For all the hype and interest this digital coin has amassed as the modern ‘digital gold’, a new paper says that it’s more akin to a ‘digital beef’.
The environmental costs of mining the digital cryptocurrency Bitcoin, taken as a share of its current market price, puts it on par with some of the most energy-intensive products today including beef, natural gas, and crude oil. This environmental cost has only recently been calculated by a new study that analyzes the climate and environmental strain of Bitcoin among an array of sustainability criteria.
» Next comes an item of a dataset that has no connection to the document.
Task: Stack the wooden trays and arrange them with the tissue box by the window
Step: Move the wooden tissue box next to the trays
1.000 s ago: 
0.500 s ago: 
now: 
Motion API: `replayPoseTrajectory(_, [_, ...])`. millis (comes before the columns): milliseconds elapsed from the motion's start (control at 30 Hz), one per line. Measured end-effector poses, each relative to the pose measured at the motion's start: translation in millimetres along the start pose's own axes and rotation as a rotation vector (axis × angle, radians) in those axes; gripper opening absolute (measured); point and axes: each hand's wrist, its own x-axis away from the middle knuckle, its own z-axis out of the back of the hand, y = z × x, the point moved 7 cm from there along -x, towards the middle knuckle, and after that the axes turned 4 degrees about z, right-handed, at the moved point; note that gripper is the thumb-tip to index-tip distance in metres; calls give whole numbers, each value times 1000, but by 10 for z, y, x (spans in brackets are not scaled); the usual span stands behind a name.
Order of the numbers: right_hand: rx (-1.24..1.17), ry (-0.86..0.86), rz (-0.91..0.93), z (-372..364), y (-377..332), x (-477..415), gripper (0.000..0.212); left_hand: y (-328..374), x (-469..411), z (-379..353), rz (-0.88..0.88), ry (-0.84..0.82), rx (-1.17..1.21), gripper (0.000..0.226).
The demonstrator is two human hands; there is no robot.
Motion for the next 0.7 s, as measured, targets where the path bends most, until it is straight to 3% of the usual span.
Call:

The paper comes to better inform our perception of how Bitcoin, the leading cryptocurrency and one of the most coveted digital products today, fits in with the real world. Although it was always obvious that Bitcoin mining is an energy-intensive process, the authors explain, the extent of its real-life costs — including financial damages from carbon emissions and the impact of climate change on the wider economy — remained unclear up to now.
Dirty money
Bitcoin has had quite an interesting journey. By December 2021, the digital asset had reached a market value of around 960 billion US dollars and led the way for a whole host of other cryptocurrencies entering the market. Bitcoin currently holds the lion’s share of the global crypto market with a 41% market share, and the rest only following in its wake.
Each Bitcoin is created or ‘mined’ as the product of a series of increasingly-complex mathematical equations. Crunching all these numbers requires immense processing power and, thus, electricity. This thirst for electricity is the link between the production of Bitcoin and its negative environmental effects.
Based on the current study, it seems that public perception significantly underestimates just how pronounced these effects are.
The authors assessed the climate damage caused by Bitcoin mining across three sustainability criteria: whether the estimated climate damages are increasing over time; whether the market price of Bitcoin exceeds the economic cost of climate damages; and how the climate damages per coin mined compare to climate damages of other sectors and commodities. The research drew on data pertaining to Bitcoin from January 2016 to December 2021.
All in all, the team reports that the environmental cost of the crypto coin shifted over time as a function of its retail value and the difficulty of mining new coins. Since 2016, the emissions generated for the production of energy used by Bitcoin mining have increased 126-fold, from 0.9 tons of emissions per coin to 113 tons per coin in 2021. That per-coin increase translates into huge overall levels of energy use and greenhouse gas emissions. Around 2020, they explain, Bitcoin mining used 75.4 terawatt-hours per year (TWhyear-1), which is more energy than the entirety of countries like Austria or Portugal used during the same year (69.9 & 48.4 TWhyear-1, respectively). This makes the crypto coin one of the largest single sources of greenhouse gas emissions in the world.
Based on their calculations, the team estimates that each Bitcoin mined in 2021 generated 11,314 US$ in climate damages, for a combined total of over 12 billion US$; this would be around 25% of the market price of all Bitcoins in circulation. This steadily rose, peaking in May 2020, when environmental damages caused by mining each coin reached 156% of every coin’s price; in other words, producing 1 US$ of value as Bitcoin caused 1.56 US$ of damages to the climate and global environments.
When comparing this environmental toll to that generated by other industries and products — including some prime offenders, such as electricity generation, crude oil processing, precious metal mining, and meat production — Bitcoin didn’t come out too well. Over the 2016-2021 period, it caused, on average, climate damages equal to 35% of its market value. This was less than that of electricity produced from natural gas or gasoline production, which averaged at 46% and 41% of their market value as environmental damages, respectively. But that figure was higher than those of beef production (33%) and gold mining (4%), which have quite sizable environmental footprints themselves.
All things considered, the team does not feel confident that Bitcoin can be described as a sustainable asset. It didn’t manage to meet any of the three sustainability criteria that the team assessed in the paper. They explain that significant changes, up to, potentially, regulation of the asset, are required to make Bitcoin mining sustainable in the future.
The authors conclude that Bitcoin does not meet any of the three key sustainability criteria they assessed it against and that significant changes—including potential regulation—are required to make Bitcoin mining sustainable.
One important factor to consider for digital assets such as Bitcoin is that they are essentially just code — so making the right alterations to that base code can have immense effects on the viability of the end product.
The paper “Economic estimation of Bitcoin mining’s climate damages demonstrates closer resemblance to digital crude than digital gold” has been published in the journal Scientific Reports.